Mas toda esta liberdade em momento algum deixa perder o que tem a poesia de mais significativo: o ritmo. Ao contrário, Rosy usa e abusa dos recursos mais diversos para imprimir aos poemas o ritmo perfeito.

Assim o uso, raro, de vírgulas, como nos versos de "Toque da Alvorada":

"Eu sei

que, quando abrir minha boca,

minha alma se alargará

e eu já não serei mais tão pouca."

(...)

ou de interrogações, interjeições, quebras de versos e, até mesmo, do simples recurso da transposição do ritmo interior, simples e destituído de todos os signos gráficos que não sejam palavra e sua disposição sobre o papel:

"Me sinto tão cheia de tudo

sereia serena

nadando no escuro

espreitando ávida

o sem-fim dos mundos

esperando as aves

que voam sem rumo

sentindo que nascer

é apenas morrer

no eu profundo"

(NASCER É APENAS MORRER)

Esta diversidade impede que se encontre, ao longo do livro, um traçado formal pré-concebido: cada poema carrega uma história própria, um desenrolar temático e formal único.

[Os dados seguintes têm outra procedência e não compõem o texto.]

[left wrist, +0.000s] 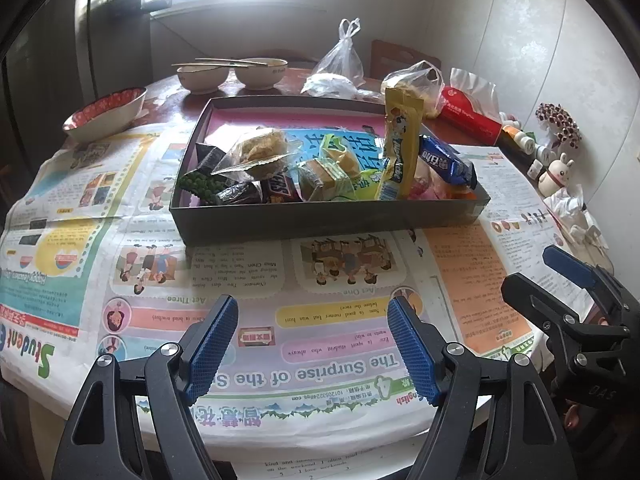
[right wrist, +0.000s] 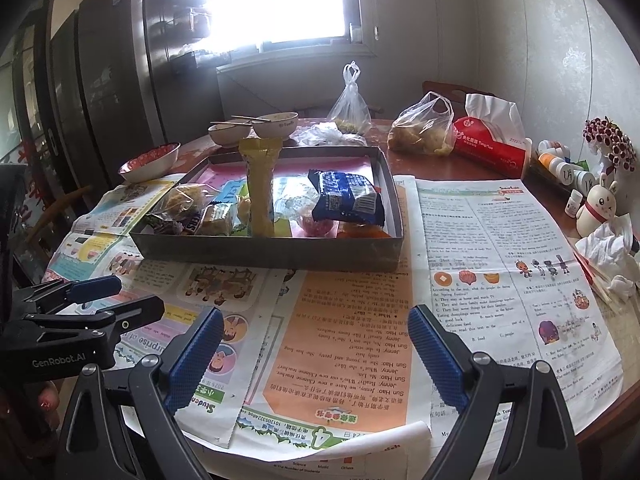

No entanto, a autora consegue, apesar e talvez por causa desta diversidade, costurar a necessária unidade do trabalho pelo diálogo íntimo que os poemas constróem e que só poderá ser saboreado por aqueles que, instigados por este pequeno extrato, leiam a obra completa.

Afinal,

"nosso destino é por demais extenso

para perdermos tempo

com pequenezas humanas

nosso destino é um barco imenso

quanto mais remamos

mais o braço cansa

nosso destino é por demais denso

para nos perdermos em meio

a tantas tramas

nosso destino é um lugar intenso

onde gostamos de estar

por estar"

(NOSSO DESTINO É UM BARCO IMENSO)"

[Resenha do livro "Tecendo Diários", Editora Blocos, 1999, Rio de Janeiro, publicada no "Suplemento dos Poetas" de 08/set/2000, veiculado semanalmente por e-mail pelo "PD-Literatura - O cyberjornal de literatura.]